Researchers found, during the period they examined, that female legislators had a higher percentage of their sponsored bills signed into law — 9.7 percent — compared with their male counterparts at 9 percent.
It also found women legislators had an average of 18.2 co-sponsors on their bills, compared with male colleagues, who had an average of 17.1 co-sponsors.
The study examined bill sponsorship data from the 2013-2014 legislative term — a total of more than 3,800 bills. During the period the study looked at, women made up about 17 percent of the state’s 253 legislators, a number that is little changed since.
“By all the measures we examine within this report, the women legislators in the General Assembly could aptly described as few, but mighty,” noted the paper from the Pennsylvania Center for Women and Politics at Chatham University.

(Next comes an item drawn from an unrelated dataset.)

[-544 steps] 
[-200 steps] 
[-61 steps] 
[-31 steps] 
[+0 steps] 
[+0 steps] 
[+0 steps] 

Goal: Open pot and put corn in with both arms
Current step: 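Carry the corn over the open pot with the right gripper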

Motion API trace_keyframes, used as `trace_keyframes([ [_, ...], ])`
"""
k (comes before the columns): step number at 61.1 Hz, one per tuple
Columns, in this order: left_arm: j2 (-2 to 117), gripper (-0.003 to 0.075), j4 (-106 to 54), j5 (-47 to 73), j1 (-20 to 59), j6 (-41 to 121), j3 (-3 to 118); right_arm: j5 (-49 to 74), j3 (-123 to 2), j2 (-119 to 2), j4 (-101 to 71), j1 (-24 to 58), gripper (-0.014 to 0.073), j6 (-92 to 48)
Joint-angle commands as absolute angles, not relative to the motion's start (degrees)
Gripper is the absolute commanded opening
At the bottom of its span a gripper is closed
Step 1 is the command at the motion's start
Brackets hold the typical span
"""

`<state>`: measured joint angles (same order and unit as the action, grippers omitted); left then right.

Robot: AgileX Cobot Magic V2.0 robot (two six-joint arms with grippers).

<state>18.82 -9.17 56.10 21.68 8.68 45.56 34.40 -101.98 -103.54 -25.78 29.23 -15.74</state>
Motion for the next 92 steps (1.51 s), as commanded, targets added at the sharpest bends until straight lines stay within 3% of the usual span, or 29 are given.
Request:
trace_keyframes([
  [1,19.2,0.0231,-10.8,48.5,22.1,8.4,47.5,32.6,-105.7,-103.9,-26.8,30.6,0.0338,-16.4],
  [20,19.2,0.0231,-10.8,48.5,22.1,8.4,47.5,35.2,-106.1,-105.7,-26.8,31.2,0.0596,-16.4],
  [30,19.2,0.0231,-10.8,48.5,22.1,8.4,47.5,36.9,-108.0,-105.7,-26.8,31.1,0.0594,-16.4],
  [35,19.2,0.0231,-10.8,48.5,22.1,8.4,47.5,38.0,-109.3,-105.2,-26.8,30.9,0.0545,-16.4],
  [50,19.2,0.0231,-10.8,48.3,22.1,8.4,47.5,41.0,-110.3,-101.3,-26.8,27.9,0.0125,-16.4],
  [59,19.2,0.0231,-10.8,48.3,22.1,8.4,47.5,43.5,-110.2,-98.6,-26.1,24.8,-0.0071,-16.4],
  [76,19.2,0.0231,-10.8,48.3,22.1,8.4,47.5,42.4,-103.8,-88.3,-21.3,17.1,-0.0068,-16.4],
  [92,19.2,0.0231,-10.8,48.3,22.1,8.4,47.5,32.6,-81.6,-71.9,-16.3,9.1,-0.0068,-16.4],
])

Rating legislator effectiveness by number of bills passed and signed into law can be tricky, as the study acknowledges, because a legislator’s seniority can impact how effective they are. Additionally, if a legislator is or isn’t a member of the political party that holds the majority also has an impact, as the paper noted.
“Nearly all of the legislators we interviewed said that women were more likely to shop their legislation (or ideas for legislation) around to legislators who might be more successful in passing it. In some cases, this was women in the minority approaching those in the majority for sponsorship — a common strategy for men and women legislators,” the research noted.
“I’m always of the mind that I just want somebody to get it done,” said Rep. Madeleine Dean, D-Montgomery.
Additionally, researchers also found that similar to women legislators elsewhere, women in the state’s General Assembly sponsor more bills concerning women’s issues, such as protecting victims of domestic violence or sexual assault, expanding family leave and promoting gender equality. However, many women lawmakers are quick to note that they serve all their constituents and didn’t want to be labeled as only caring about one set of issues.
“I think that women do look at some of the issues that are relevant to women and families. But they will take up other issues, too,” said Sen. Judy Schwank, D-Berks, who has served in the Senate since 2011.
“The big takeaway is — what if we had more women? Could we not be more collaborative? Could we not move the ball forward on certain policy issues?” said Dana Brown, executive director of the political center at Chatham that did the study.